With no cologne but rankest funk he's blessed.
I have seen glistening men, hirsute or
smooth,
but no alluring luster's in his face.
And I've known even yokels less uncouth
clutching their men in graceless long embrace.
I like to hear my lover's tuneful shower,
but any glories there are merely myths,
for though his songs indeed my spunk empower,
the truth is that he all too often lithps.

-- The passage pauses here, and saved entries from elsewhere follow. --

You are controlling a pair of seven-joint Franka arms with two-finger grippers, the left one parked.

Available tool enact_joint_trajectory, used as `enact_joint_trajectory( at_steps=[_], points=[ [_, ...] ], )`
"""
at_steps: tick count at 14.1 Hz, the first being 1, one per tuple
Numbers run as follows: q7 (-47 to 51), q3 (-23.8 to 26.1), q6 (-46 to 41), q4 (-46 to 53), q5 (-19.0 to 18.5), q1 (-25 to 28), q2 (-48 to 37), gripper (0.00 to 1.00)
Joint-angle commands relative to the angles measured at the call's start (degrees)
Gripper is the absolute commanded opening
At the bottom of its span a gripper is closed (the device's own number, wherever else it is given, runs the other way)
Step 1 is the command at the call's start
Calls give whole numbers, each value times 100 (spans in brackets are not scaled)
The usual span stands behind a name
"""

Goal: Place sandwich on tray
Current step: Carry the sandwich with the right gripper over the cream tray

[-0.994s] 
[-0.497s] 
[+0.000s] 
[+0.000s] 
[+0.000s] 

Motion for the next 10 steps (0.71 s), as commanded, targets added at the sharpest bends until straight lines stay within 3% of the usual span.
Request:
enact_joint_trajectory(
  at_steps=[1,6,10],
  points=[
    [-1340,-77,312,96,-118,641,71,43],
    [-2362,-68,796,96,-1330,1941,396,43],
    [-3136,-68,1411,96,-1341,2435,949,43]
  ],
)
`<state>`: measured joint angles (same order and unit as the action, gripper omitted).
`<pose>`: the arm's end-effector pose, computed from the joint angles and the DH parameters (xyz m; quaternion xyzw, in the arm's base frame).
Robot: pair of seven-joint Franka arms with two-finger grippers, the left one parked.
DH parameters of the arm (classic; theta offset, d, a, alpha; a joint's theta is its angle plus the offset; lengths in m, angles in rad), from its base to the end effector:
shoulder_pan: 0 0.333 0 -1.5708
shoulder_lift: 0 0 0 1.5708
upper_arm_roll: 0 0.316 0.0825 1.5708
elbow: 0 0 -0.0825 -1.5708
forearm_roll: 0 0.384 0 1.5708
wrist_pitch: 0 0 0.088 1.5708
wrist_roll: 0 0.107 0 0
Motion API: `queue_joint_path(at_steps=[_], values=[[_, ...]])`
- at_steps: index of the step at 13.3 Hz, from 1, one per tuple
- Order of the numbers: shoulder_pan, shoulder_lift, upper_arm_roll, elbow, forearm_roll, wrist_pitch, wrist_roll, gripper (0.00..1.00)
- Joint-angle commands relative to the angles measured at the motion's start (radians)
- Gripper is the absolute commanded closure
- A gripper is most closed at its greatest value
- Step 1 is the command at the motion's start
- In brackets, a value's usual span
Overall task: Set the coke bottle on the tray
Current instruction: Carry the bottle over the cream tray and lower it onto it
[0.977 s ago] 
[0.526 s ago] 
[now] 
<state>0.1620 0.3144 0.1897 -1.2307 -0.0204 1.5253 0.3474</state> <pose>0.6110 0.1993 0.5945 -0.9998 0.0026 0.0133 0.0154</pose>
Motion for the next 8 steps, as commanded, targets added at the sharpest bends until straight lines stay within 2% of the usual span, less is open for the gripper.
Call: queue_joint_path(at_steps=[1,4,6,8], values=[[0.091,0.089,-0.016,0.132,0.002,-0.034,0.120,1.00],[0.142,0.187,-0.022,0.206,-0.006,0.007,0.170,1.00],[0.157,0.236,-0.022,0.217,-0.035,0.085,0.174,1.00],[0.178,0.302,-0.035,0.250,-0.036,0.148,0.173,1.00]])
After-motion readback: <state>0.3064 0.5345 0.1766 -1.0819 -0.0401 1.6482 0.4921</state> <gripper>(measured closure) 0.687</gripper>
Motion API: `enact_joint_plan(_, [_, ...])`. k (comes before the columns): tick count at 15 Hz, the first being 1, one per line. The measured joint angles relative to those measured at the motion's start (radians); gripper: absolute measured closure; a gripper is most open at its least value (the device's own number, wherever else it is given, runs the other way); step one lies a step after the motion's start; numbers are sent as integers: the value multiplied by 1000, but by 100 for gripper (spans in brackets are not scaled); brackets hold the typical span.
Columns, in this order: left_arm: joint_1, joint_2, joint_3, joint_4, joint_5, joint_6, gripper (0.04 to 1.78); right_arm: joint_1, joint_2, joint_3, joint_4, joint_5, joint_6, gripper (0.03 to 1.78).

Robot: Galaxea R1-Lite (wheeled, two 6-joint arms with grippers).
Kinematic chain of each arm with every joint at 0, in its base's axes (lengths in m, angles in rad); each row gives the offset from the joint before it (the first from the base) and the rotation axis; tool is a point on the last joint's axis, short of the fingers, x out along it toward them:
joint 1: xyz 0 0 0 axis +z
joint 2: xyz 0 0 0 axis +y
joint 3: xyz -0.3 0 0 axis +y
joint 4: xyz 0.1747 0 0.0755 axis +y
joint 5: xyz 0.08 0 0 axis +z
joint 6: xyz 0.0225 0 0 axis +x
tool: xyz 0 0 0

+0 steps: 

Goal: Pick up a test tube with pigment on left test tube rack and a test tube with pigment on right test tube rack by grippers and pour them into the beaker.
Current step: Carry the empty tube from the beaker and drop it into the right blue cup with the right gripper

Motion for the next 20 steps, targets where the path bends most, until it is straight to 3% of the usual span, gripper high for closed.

And yet I swear my man's to me more real
than hunky clones who, unrehearsed, can't feel.
Louie Crew, 72, an
Alabama native, is an emeritus professor at
Rutgers. He lives in East Orange, NJ, with Ernest
Clay, his husband of 35+ years.
As of today, editors have
published 1,952 of Crew's poems and essays. Crew
has edited special issues of College English and
Margins. He has written four poetry volumes
Sunspots (Lotus Press, Detroit, 1976) Midnight
Lessons (Samisdat, 1987), Lutibelle's Pew (Dragon
Disks, 1990), and Queers! for Christ's Sake! (Dragon
Disks, 2003).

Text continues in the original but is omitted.